* TASK GOAL *
If a line below contains "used", count it; then state how many such lines there are, and nothing else.

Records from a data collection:
● ● ● ● ●
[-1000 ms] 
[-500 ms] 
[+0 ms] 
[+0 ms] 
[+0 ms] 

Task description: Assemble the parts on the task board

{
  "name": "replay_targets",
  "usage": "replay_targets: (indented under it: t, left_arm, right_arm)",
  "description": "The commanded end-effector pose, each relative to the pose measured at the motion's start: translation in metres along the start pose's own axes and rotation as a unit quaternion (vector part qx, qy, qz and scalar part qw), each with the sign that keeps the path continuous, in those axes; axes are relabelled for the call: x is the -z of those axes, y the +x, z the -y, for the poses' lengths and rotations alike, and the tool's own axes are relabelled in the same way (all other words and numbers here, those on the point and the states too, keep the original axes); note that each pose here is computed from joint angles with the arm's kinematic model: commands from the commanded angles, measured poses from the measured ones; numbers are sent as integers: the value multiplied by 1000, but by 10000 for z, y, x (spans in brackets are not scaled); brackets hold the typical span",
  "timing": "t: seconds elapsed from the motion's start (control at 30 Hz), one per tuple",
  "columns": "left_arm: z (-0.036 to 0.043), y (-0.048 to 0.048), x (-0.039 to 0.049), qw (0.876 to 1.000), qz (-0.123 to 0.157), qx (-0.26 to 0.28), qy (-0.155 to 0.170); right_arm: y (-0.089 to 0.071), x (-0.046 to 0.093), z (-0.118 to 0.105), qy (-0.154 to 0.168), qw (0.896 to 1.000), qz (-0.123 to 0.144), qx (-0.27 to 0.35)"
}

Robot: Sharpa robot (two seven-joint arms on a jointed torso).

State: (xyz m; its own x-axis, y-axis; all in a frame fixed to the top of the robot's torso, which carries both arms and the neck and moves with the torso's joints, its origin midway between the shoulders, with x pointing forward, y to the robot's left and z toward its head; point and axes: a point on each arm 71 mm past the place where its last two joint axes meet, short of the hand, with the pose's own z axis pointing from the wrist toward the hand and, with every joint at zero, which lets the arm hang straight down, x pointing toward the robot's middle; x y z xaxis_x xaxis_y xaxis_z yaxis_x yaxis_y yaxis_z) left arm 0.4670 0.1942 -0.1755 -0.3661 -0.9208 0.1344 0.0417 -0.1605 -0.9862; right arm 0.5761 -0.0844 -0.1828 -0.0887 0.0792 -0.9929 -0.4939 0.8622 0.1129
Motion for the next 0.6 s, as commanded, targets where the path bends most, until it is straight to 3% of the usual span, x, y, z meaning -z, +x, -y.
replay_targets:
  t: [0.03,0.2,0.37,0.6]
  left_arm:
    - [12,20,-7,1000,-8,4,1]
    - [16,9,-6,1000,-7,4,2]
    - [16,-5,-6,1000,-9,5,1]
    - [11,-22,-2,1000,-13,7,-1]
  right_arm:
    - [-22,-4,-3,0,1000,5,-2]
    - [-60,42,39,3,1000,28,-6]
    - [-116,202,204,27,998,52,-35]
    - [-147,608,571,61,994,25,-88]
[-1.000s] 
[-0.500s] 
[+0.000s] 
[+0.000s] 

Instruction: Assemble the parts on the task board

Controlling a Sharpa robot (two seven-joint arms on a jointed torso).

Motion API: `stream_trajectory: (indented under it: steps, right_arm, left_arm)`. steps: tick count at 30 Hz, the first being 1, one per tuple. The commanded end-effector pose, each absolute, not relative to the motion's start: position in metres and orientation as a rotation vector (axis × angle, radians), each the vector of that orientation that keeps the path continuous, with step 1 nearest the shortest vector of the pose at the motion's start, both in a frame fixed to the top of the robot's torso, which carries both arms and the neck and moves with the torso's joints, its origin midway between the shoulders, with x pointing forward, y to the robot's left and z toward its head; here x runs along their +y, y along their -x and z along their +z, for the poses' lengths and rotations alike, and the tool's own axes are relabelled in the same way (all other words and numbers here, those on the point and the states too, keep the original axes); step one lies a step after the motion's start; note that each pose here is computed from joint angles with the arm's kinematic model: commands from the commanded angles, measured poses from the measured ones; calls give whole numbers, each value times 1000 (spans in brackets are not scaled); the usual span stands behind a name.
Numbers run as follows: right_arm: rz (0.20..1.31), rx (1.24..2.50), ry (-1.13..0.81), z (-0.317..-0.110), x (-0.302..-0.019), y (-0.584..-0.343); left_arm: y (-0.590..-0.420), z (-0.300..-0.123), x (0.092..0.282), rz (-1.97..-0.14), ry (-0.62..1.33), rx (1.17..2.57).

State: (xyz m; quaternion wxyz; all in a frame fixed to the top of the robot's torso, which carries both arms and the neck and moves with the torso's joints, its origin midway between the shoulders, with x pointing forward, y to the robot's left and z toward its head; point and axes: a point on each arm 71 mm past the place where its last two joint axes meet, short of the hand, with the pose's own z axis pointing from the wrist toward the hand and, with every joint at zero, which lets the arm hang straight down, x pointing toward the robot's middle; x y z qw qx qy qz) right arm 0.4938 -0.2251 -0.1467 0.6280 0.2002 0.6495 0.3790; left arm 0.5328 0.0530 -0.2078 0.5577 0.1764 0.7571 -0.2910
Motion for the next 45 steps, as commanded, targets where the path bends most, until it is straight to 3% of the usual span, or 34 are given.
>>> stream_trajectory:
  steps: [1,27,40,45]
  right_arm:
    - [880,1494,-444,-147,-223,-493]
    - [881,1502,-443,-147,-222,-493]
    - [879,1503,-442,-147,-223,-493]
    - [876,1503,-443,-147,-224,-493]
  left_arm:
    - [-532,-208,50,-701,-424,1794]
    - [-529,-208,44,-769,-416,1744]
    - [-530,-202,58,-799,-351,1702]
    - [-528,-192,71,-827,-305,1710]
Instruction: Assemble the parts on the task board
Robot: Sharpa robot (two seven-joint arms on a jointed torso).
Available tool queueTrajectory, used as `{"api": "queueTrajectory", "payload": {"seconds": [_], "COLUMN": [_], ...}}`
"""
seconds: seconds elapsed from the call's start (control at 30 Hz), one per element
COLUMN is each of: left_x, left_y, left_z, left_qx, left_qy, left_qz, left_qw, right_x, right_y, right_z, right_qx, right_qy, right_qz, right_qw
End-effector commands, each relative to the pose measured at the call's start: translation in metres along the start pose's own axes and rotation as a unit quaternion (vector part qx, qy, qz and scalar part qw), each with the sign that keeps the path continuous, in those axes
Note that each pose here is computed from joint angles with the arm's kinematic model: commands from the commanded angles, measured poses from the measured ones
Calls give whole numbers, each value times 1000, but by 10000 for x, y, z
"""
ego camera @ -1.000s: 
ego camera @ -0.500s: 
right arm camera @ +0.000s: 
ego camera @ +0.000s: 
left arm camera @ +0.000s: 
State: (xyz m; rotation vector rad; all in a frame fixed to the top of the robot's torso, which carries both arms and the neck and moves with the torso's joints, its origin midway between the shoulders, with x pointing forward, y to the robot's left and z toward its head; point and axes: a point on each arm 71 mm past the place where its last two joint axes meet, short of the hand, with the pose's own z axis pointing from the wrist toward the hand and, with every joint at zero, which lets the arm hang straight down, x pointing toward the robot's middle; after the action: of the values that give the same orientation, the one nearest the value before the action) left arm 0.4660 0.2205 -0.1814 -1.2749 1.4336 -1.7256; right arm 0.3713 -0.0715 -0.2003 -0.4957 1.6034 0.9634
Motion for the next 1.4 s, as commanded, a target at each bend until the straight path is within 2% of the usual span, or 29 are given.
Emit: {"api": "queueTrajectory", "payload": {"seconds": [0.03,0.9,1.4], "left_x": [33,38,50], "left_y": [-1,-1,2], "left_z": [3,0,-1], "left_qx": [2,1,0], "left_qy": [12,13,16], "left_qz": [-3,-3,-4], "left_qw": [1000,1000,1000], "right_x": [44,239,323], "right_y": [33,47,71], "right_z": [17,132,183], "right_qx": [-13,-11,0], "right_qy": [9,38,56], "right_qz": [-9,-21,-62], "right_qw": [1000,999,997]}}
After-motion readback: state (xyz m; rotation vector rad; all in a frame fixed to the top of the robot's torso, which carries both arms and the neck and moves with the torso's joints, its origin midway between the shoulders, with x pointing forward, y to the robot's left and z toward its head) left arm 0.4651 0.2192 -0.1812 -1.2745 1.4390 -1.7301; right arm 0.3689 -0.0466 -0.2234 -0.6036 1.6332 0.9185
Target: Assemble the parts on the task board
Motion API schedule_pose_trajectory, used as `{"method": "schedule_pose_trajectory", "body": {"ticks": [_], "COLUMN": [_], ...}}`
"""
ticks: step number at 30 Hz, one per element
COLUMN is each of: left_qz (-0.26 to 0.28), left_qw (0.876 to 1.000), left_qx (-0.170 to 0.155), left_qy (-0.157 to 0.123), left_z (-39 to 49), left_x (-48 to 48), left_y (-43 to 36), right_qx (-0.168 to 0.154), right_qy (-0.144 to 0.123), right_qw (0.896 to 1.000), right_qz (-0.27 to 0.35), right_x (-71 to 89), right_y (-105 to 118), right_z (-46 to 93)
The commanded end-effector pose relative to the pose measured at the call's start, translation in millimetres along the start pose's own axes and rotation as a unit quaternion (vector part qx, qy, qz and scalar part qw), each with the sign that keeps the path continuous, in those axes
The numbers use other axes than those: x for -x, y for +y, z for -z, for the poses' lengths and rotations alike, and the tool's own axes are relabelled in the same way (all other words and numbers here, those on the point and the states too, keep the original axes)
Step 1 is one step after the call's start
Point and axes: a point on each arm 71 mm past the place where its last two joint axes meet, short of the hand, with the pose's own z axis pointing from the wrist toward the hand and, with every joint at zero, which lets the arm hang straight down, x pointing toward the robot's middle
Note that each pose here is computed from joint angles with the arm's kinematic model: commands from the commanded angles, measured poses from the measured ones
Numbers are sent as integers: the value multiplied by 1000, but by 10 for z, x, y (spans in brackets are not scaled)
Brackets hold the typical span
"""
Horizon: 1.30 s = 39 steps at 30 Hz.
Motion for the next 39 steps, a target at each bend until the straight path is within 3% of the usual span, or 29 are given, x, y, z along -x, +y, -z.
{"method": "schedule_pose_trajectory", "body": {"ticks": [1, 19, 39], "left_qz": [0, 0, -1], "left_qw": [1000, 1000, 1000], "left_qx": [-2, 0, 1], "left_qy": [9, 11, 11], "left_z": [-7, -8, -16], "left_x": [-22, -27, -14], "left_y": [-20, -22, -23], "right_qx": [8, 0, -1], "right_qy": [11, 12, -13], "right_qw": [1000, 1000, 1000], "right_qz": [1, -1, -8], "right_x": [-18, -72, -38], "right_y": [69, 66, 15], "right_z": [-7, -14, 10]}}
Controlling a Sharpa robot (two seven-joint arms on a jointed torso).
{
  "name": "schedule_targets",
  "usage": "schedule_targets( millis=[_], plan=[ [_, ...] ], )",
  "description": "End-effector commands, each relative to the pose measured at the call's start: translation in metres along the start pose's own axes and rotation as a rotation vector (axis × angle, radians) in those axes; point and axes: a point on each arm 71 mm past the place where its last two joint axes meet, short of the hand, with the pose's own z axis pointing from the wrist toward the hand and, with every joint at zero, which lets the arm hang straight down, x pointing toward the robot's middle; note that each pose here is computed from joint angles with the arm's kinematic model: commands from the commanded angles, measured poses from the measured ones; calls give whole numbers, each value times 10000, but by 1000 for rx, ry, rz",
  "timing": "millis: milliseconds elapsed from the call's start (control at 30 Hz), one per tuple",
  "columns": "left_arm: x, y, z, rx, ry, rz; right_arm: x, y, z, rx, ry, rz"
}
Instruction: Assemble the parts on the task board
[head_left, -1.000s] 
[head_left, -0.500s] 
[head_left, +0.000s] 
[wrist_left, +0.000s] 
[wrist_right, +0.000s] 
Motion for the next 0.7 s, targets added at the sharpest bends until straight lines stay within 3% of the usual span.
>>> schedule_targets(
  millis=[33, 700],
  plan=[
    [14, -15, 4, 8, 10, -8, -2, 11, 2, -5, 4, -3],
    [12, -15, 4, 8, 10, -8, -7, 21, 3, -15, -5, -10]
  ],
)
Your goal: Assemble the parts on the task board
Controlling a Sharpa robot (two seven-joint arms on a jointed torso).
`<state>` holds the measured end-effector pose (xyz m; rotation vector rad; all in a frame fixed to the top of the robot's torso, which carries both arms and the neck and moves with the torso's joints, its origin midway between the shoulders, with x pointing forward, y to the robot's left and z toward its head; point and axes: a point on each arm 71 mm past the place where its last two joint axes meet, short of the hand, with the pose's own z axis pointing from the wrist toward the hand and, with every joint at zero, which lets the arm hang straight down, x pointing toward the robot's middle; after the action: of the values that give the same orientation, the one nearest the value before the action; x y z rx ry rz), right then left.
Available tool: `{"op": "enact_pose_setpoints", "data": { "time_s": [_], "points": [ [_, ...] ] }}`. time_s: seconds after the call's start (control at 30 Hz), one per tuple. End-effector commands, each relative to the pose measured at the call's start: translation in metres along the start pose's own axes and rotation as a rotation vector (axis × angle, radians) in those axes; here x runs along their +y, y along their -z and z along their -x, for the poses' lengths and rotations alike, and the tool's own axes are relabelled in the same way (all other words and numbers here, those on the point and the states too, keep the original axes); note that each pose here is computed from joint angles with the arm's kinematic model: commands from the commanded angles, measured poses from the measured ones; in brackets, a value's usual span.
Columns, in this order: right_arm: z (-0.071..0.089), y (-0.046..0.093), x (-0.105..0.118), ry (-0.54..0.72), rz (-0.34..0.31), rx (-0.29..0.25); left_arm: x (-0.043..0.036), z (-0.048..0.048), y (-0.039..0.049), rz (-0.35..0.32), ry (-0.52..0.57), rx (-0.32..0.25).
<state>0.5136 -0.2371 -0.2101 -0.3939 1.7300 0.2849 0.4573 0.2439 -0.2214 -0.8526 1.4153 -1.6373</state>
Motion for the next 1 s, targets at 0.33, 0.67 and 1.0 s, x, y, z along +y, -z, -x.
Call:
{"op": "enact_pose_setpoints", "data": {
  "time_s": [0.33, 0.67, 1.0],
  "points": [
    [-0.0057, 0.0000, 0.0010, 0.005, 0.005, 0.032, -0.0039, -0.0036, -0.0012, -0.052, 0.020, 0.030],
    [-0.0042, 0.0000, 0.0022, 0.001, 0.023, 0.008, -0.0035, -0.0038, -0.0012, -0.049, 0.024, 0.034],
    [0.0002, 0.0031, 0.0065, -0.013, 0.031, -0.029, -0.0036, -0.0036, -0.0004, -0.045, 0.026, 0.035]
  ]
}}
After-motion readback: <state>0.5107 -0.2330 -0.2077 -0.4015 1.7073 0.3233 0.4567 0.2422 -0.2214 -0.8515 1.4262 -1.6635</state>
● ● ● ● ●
* ANSWER TO THIS PROBLEM *
2